Records excerpted from a collection:

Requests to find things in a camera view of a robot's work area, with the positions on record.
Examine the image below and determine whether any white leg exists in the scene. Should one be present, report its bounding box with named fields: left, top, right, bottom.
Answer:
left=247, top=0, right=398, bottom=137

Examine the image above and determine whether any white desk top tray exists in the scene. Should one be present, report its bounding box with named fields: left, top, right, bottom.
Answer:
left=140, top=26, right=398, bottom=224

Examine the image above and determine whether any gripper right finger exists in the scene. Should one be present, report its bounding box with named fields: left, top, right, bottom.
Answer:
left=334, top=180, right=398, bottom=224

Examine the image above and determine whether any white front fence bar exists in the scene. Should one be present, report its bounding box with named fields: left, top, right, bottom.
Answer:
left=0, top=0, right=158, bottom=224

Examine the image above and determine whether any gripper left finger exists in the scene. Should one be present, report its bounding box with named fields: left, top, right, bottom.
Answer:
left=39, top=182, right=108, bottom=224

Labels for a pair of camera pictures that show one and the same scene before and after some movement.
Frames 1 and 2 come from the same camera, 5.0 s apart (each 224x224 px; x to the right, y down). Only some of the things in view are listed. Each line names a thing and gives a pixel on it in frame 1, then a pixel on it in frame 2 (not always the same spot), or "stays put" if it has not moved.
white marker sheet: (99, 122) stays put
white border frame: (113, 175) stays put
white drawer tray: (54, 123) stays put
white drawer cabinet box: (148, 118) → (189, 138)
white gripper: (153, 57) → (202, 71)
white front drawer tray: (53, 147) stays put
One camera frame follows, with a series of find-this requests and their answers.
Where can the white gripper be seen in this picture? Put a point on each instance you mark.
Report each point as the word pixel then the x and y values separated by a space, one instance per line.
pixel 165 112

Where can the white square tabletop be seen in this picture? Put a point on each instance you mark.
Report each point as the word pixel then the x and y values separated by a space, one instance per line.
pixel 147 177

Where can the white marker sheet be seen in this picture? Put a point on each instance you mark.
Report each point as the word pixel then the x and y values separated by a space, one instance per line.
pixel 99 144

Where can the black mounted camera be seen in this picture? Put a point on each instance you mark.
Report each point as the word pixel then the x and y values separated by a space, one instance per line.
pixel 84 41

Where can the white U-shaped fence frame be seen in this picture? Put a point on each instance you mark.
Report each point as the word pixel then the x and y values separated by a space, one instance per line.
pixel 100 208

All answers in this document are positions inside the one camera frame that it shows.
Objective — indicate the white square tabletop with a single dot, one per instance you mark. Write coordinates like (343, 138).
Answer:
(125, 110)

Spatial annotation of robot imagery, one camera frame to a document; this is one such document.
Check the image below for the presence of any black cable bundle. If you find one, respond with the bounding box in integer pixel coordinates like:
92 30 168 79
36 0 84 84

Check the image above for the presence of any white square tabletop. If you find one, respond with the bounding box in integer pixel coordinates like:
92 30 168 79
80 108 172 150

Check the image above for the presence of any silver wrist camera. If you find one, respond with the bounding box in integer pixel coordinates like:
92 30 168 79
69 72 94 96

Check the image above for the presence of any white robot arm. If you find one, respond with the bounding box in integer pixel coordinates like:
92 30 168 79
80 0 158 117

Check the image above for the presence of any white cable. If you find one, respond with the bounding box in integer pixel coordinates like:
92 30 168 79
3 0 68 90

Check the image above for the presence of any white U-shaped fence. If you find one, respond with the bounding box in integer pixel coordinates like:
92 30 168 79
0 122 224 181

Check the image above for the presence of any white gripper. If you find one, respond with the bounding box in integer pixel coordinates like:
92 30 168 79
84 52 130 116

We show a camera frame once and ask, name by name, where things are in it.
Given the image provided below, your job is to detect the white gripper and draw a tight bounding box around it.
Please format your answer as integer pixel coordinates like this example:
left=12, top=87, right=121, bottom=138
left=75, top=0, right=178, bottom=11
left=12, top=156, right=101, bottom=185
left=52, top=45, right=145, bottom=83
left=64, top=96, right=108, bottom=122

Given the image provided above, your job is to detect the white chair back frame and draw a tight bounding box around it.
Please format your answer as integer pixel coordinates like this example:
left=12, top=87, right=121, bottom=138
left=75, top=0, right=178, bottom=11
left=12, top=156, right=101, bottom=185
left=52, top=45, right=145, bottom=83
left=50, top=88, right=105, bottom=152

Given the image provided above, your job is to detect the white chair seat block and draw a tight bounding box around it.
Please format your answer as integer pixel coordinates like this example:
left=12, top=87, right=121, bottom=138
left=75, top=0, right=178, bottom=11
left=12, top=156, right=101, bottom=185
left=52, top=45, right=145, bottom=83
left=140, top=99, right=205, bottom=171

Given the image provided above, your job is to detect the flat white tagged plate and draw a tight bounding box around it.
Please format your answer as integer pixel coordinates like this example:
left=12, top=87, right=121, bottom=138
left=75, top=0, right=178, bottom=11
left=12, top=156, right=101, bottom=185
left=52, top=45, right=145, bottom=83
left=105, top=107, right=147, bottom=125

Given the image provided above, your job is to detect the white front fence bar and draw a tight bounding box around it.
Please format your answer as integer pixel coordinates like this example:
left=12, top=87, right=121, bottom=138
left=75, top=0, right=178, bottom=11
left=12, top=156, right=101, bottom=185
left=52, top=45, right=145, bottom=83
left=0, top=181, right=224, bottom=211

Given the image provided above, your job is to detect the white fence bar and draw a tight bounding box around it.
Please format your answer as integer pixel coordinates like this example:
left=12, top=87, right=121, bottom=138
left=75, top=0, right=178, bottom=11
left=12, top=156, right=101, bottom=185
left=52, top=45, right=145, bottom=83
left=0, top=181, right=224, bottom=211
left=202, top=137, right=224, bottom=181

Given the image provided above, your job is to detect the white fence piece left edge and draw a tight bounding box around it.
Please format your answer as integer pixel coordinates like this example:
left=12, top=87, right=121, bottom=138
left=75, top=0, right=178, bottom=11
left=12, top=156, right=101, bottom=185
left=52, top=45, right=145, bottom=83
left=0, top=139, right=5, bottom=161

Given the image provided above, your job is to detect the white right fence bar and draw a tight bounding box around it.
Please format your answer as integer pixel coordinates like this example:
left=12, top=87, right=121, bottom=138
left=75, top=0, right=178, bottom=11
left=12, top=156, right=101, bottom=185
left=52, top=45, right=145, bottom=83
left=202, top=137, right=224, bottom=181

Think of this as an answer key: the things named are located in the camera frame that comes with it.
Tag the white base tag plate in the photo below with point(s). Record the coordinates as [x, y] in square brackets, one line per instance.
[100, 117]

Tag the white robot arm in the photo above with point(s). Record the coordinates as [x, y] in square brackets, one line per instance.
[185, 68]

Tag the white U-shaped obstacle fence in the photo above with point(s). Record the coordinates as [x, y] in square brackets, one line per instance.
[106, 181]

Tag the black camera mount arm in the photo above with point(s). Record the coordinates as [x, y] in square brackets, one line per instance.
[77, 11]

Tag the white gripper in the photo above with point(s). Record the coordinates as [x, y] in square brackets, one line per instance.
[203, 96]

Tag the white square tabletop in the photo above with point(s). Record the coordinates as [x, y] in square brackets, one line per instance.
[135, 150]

--- What you will do ---
In the records above, find the line containing "Where can the white square" and restate word for word every line from the first through that one.

--- Answer area ---
Requests to find things in a camera view of a robot's work area, with the positions on record.
Examine the image below and determine whether any white leg exists in the scene. Should one be present, report its bounding box with named fields: left, top, right, bottom.
Answer:
left=247, top=0, right=398, bottom=137

Examine the image above and determine whether any white desk top tray exists in the scene. Should one be present, report its bounding box with named fields: left, top, right, bottom.
Answer:
left=140, top=26, right=398, bottom=224

Examine the image above and determine whether any gripper right finger exists in the scene. Should one be present, report its bounding box with named fields: left, top, right, bottom.
Answer:
left=334, top=180, right=398, bottom=224

Examine the image above and determine whether any white front fence bar exists in the scene. Should one be present, report its bounding box with named fields: left, top, right, bottom.
Answer:
left=0, top=0, right=158, bottom=224

Examine the image above and determine whether any gripper left finger exists in the scene. Should one be present, report its bounding box with named fields: left, top, right, bottom.
Answer:
left=39, top=182, right=108, bottom=224

Labels for a pair of camera pictures that show one and the same scene before and after some movement.
Frames 1 and 2 come from the same camera, 5.0 s apart (each 224x224 px; x to the right, y down). Only some of the things in view are listed. Each line names a thing and gives a pixel on it in frame 1, then a pixel on it in frame 2 (not always the same spot), or "stays put" if it has not moved.
white marker sheet: (99, 122) stays put
white border frame: (113, 175) stays put
white drawer tray: (54, 123) stays put
white drawer cabinet box: (148, 118) → (189, 138)
white gripper: (153, 57) → (202, 71)
white front drawer tray: (53, 147) stays put
One camera frame follows, with a series of find-this requests and their answers.
Where can the white gripper be seen in this picture? Put a point on each instance you mark.
Report each point as the word pixel then the x and y values separated by a space, one instance per line.
pixel 165 112

Where can the white square tabletop be seen in this picture? Put a point on each instance you mark.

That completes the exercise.